I awoke today with my yaya knocking loudly on my door, urging me to wake up. For some reason every time I have a dream that merits longer sleep, my yaya comes rumbling in with heavy knocks that seep into the dream. While asleep I begin to think ‘oh it’s an earthquake’ then my eyes open a little and I hear the knocks but I’m still dreaming so in the dream I’m experiencing a wild tremor until the knocks get louder and finally my yaya barges in and wakes me up for good. Mom and Pop had a little visit to my room too while I slept and I swear I did hear them but I was still in the dream. I think it’s quite interesting how dreams work and how they line up with reality. I wonder if dreams have any true meaning at all.
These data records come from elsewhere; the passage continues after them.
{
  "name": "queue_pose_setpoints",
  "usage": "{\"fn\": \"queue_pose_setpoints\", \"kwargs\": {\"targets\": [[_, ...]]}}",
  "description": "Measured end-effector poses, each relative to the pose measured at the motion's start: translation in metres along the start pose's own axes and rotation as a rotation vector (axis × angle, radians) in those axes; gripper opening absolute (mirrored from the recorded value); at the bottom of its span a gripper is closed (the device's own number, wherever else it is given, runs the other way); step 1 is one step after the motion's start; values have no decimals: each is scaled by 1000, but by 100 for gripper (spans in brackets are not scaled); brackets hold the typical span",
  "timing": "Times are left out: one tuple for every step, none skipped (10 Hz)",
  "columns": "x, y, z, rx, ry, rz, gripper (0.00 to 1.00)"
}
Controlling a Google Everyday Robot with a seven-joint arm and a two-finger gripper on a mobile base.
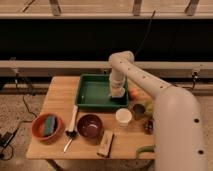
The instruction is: Place towel in paper cup
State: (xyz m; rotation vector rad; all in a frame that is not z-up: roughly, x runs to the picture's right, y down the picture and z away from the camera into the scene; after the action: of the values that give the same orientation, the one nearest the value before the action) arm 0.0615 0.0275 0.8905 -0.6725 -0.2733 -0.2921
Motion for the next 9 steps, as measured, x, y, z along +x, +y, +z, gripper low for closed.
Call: {"fn": "queue_pose_setpoints", "kwargs": {"targets": [[0,1,-10,17,-5,-7,0],[1,4,-24,43,-13,-19,0],[1,8,-32,56,-18,-25,0],[1,12,-40,68,-23,-30,0],[1,22,-56,93,-35,-35,0],[1,29,-66,106,-46,-34,0],[1,37,-76,119,-60,-33,0],[-1,50,-86,131,-77,-33,0],[-4,67,-99,143,-101,-34,0]]}}
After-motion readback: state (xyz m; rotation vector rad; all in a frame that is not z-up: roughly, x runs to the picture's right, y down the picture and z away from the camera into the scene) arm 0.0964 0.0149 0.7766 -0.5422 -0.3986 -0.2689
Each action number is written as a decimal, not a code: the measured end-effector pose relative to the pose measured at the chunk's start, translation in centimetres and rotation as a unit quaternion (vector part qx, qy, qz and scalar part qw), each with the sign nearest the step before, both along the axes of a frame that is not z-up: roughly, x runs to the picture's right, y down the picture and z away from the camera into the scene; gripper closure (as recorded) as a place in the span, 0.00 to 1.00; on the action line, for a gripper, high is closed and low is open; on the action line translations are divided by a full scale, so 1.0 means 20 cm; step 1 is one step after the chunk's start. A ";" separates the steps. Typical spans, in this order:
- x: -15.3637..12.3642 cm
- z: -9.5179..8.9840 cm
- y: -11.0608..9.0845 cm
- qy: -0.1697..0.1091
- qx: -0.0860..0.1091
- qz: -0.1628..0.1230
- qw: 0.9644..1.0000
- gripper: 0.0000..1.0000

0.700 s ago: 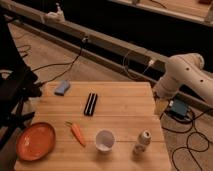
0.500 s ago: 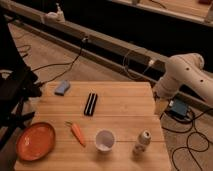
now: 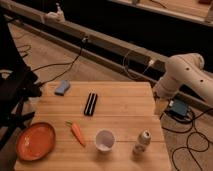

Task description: Knock the bottle over

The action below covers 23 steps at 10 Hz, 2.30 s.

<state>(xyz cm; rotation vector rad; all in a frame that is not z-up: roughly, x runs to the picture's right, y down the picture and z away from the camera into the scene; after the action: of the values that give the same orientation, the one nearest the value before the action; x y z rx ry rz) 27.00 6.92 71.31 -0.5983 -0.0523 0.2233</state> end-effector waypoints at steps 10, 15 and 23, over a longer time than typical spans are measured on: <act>0.00 0.00 0.00 0.000 0.000 0.000 1.000 0.43; 0.00 0.00 0.01 0.001 -0.001 -0.012 1.000 0.92; 0.14 -0.04 0.48 0.018 -0.088 -0.029 0.996 1.00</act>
<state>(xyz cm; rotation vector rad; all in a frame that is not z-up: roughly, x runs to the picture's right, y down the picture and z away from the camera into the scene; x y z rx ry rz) 29.83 16.57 70.56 -0.7702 0.0209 0.1828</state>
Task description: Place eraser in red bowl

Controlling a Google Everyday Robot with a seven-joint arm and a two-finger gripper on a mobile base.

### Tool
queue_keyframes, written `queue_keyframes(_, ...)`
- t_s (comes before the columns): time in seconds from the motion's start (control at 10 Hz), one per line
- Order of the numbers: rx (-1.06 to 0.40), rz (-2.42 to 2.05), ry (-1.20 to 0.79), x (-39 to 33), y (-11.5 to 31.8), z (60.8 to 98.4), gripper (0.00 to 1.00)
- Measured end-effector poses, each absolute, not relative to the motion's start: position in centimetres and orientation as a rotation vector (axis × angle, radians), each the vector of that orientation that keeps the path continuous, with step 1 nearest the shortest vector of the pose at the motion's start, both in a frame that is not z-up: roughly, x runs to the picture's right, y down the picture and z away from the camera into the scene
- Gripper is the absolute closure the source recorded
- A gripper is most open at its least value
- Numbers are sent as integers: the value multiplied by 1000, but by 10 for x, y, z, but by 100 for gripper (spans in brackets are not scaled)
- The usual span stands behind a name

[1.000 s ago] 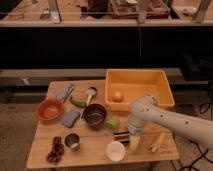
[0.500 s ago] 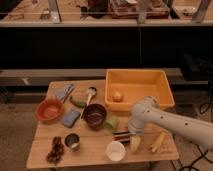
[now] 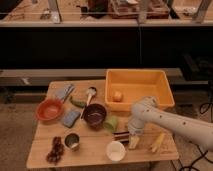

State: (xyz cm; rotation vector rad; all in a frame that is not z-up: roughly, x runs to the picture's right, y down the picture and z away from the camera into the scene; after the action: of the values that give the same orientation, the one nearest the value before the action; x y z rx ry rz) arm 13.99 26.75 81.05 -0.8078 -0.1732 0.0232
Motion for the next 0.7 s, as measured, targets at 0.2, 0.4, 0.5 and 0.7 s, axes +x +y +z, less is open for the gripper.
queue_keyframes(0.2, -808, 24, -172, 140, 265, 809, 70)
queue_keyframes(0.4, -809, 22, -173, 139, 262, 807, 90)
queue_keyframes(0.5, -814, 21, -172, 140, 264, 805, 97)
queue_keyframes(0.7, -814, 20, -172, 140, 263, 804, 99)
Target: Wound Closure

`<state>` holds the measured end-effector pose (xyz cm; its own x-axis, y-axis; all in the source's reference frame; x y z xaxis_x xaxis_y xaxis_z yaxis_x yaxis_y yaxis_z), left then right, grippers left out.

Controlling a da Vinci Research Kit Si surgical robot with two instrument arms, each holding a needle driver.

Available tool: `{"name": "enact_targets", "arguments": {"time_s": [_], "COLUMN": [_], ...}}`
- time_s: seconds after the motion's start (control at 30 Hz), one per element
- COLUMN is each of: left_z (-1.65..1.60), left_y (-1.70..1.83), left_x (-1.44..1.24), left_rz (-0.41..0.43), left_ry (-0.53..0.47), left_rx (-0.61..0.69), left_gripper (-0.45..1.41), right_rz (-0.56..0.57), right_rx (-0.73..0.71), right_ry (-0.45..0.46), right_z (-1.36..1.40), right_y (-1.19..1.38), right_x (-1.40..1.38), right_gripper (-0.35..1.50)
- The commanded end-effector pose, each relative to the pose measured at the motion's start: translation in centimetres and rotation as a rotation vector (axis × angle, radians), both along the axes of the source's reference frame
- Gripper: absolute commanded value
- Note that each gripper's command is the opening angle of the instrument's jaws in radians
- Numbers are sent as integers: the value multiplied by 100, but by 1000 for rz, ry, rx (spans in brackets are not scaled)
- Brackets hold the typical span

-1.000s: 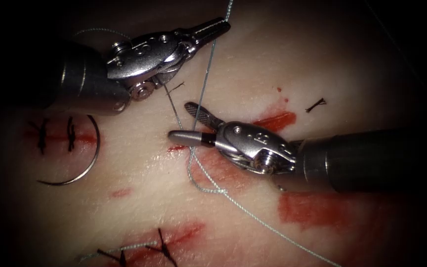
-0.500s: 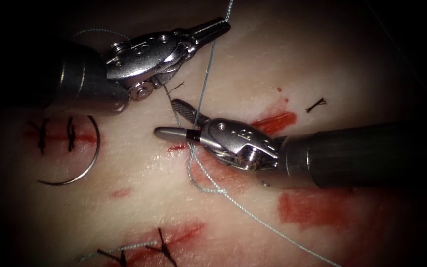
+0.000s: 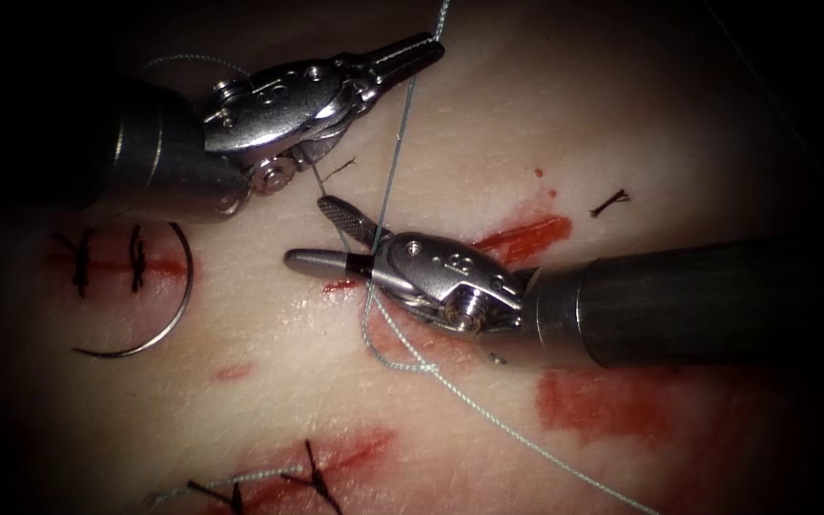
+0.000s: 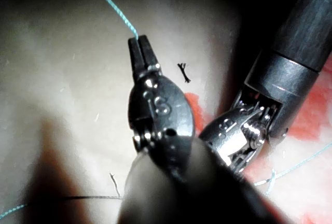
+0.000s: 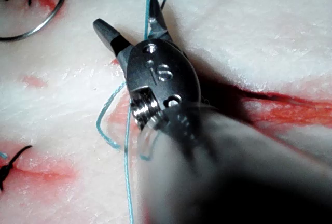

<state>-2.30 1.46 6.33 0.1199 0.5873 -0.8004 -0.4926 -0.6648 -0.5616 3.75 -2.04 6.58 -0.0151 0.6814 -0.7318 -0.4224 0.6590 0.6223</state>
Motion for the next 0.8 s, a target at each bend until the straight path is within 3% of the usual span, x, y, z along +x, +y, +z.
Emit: {"name": "enact_targets", "arguments": {"time_s": [0.03,0.33,0.4,0.43,0.47,0.5,0.6,0.63,0.8], "left_z": [5,5,5,5,5,5,5,5,5], "left_y": [-1,-2,-2,-2,-2,-3,-3,-3,-3], "left_x": [-5,-4,-4,-4,-4,-4,-4,-4,-4], "left_rz": [1,3,-1,-1,-4,-4,-3,-3,-3], "left_ry": [-1,-2,-6,-6,-5,-5,-5,-5,-5], "left_rx": [-1,-1,9,9,10,9,9,9,9], "left_gripper": [-45,-45,-45,-45,-45,-45,-45,-45,-45], "right_rz": [2,7,8,8,9,11,12,12,4], "right_rx": [-1,2,-1,-1,-2,-5,-6,-6,-7], "right_ry": [5,14,23,23,26,34,36,37,39], "right_z": [2,-3,-3,-3,-3,-4,-4,-4,-2], "right_y": [-1,2,2,2,2,2,2,1,0], "right_x": [8,5,3,3,3,2,2,2,1], "right_gripper": [123,113,62,62,27,12,5,-33,-35]}}
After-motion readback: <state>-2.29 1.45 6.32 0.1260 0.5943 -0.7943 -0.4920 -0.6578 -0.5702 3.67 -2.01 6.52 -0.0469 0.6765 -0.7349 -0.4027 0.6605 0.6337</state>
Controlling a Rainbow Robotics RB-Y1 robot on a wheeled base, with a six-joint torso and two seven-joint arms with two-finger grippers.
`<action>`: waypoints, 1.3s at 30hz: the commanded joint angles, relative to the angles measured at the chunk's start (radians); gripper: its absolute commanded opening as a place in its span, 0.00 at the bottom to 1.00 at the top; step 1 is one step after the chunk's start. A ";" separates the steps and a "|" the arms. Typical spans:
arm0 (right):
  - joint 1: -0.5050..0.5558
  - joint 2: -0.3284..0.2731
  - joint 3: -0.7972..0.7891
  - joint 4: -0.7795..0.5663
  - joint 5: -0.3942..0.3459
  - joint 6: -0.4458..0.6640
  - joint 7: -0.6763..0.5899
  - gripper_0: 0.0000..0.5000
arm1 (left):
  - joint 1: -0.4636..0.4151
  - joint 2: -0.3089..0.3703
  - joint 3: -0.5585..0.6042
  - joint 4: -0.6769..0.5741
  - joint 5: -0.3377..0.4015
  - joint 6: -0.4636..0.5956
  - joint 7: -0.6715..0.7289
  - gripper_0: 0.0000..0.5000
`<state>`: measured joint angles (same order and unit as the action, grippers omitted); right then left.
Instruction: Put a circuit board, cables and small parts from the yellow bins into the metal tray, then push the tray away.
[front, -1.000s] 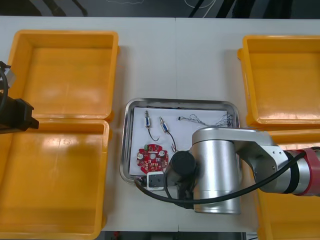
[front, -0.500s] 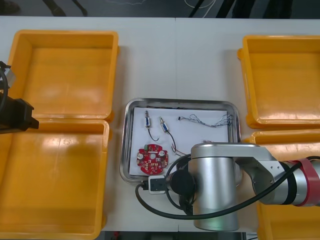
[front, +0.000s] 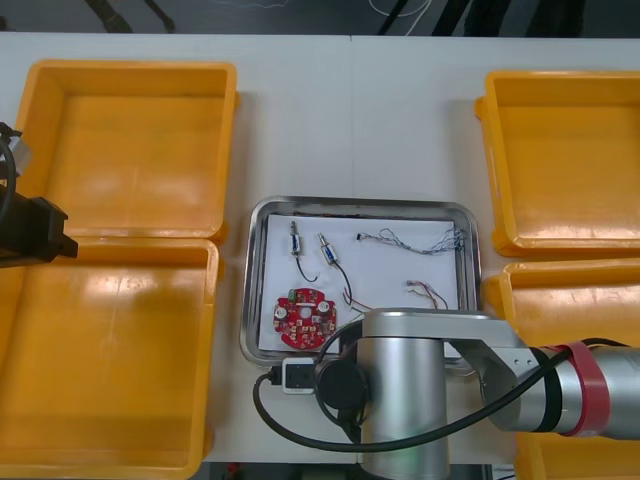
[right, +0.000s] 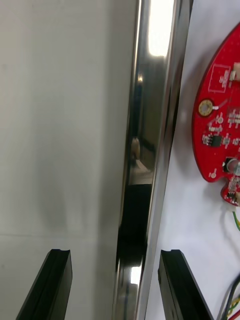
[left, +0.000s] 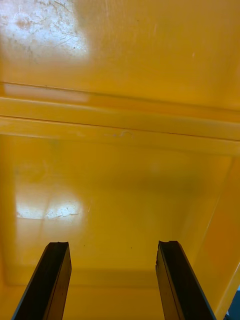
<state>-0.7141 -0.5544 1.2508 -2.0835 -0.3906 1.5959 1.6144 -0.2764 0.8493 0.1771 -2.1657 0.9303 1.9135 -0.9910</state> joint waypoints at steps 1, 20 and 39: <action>0.013 0.037 0.004 -0.001 0.015 -0.008 -0.041 1.00 | 0.014 -0.009 0.027 -0.033 -0.010 0.006 -0.049 1.00; 0.013 0.007 0.004 -0.001 0.035 0.006 -0.044 0.00 | 0.014 -0.009 0.027 -0.033 -0.010 0.006 -0.049 1.00; -0.085 -0.022 0.005 -0.001 -0.013 -0.002 -0.044 0.00 | 0.014 -0.009 0.027 -0.033 -0.010 0.006 -0.049 1.00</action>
<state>-0.7396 -0.5491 1.2508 -2.0726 -0.3808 1.5972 1.6074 -0.2764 0.8493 0.1771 -2.1658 0.9301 1.9135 -0.9910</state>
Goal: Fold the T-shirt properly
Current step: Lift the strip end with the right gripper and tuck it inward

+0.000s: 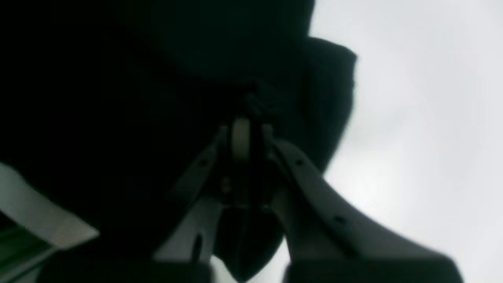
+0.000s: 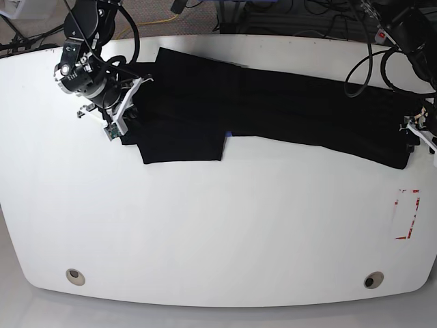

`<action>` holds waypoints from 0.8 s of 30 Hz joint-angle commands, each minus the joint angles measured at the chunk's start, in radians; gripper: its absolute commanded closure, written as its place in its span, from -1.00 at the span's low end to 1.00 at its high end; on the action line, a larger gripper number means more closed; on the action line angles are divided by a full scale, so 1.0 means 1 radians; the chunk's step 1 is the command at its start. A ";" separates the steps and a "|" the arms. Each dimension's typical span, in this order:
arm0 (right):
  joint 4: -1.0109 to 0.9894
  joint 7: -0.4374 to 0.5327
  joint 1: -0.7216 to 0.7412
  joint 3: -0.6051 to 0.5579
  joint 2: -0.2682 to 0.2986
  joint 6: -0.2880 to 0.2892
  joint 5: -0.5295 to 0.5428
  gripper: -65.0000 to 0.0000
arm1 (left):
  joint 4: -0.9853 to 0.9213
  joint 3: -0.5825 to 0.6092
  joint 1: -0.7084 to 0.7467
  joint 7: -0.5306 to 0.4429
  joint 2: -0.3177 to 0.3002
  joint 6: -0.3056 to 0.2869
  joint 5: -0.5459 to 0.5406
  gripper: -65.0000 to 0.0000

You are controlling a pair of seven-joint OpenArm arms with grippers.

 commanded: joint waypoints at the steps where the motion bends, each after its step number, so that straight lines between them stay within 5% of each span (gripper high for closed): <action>1: 0.040 0.019 0.005 0.008 0.009 0.001 0.008 1.00 | 0.019 -0.006 -0.014 0.018 -0.063 0.002 -0.053 -0.29; 4: 0.052 0.019 0.005 0.008 0.005 0.001 0.008 0.87 | 0.015 -0.038 -0.014 0.041 -0.080 0.002 -0.082 -0.29; 10: 0.057 0.019 0.012 0.136 -0.077 0.003 0.018 0.12 | -0.039 -0.126 0.021 0.039 -0.083 0.002 -0.087 -0.30; 16: 0.057 0.017 0.012 0.285 -0.088 0.004 0.219 -0.54 | -0.090 -0.127 0.049 0.034 -0.083 0.002 -0.082 -0.30; 24: 0.051 -0.033 -0.028 0.270 -0.047 0.010 0.461 -0.61 | -0.088 -0.124 0.051 0.033 -0.060 0.002 -0.085 -0.29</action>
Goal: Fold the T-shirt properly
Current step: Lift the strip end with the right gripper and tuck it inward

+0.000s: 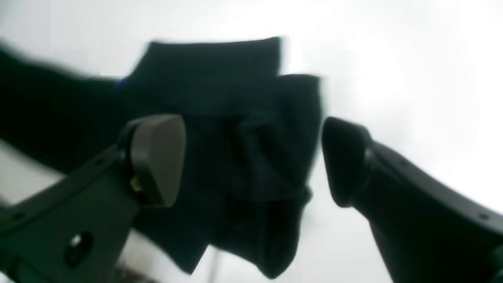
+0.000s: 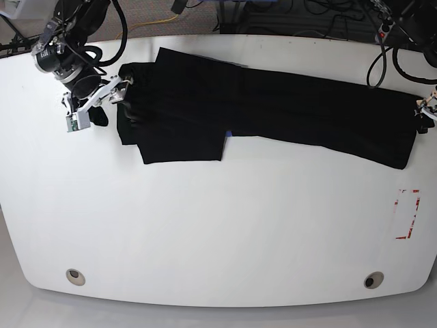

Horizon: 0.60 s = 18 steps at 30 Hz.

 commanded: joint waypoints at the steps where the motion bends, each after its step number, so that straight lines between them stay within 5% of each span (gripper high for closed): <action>1: 0.014 0.024 0.005 -0.032 0.014 -0.008 0.042 -0.61 | 0.014 -0.003 -0.013 -0.018 -0.006 -0.001 -0.013 -0.29; 7: -0.023 0.024 0.074 -0.127 0.015 -0.013 -0.069 -0.43 | 0.014 0.046 -0.050 -0.018 0.040 -0.001 -0.012 -0.29; 13: -0.181 0.016 0.269 -0.142 0.020 -0.003 -0.293 -0.54 | 0.016 0.091 -0.045 -0.017 0.054 -0.001 -0.012 -0.29; 18: -0.357 0.015 0.396 -0.196 0.081 -0.006 -0.342 -0.55 | 0.019 0.091 -0.010 -0.017 0.066 -0.001 -0.012 -0.29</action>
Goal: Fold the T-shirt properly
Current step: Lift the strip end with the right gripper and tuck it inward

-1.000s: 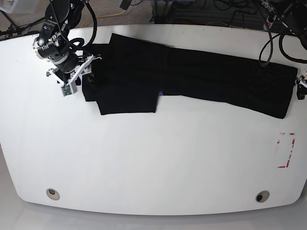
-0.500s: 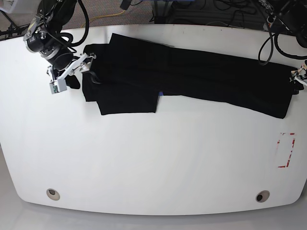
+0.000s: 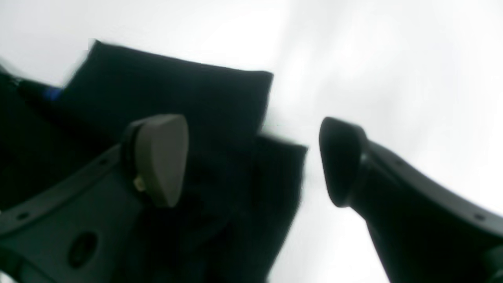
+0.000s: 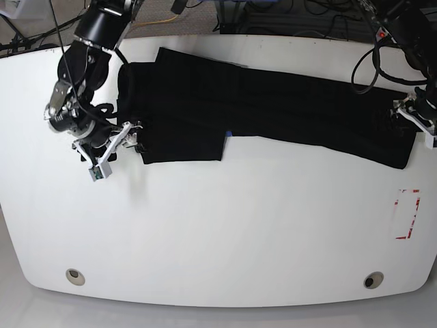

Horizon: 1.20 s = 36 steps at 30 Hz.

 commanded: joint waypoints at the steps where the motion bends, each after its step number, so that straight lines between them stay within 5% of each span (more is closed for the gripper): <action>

We traveled towards the cemetery today to visit my Lola. My first-level relatives from my dad’s side were all there too and every time we come across each other I can’t help but feel insecure. I’m the short, weighty, awkward girl. No matter I try, I cannot conform. This will be my body forever and this will always be me. We went to Bonifacio High Street afterwards to have lunch in Cav, a high-end restaurant that focuses on wines. When we first entered, a minty scent pierced our senses. It was different alright. Their tables were also mapped with papers as placemats so the first thing we did was take out our pens and draw on them. Later on, we formally asked for crayons. The food was ultra expensive; their glass of sangria was P270 which I ordered to remind me of Spain. I got dizzy after three sips but it was good. Then we went to buy Sonja’s cupcakes! My favorites are the vanilla variety which are totally better than Marta’s. I’m never settling for anything less now. We then went to Fully Booked afterwards & went home.

Mass was at 6:30 in Hillsborough and we met up with my mom’s side of the family next and had them over for dinner! Plenty of laughs and good times and we saw old family albums! I was such a fat & dark baby! Eew. Hahaha. While at the dinner table I realized that I like who I am when I’m with my family. That my family will be the people closest to ever finding about who I really am. I then imagined about that boy– any boy, who I can be myself with like I am with them. It’s hard to picture because I’m usually shy and reserved and so insecure but I hope one day, without even thinking, I am able to be myself around people and they wouldn’t mind all my quirks and flaws and body movements and still want me too. No bolting because of me. I want people to be brave enough to stay. I want to be loved when I’m not holding back.

 

Sundays are my most favorite days of the week!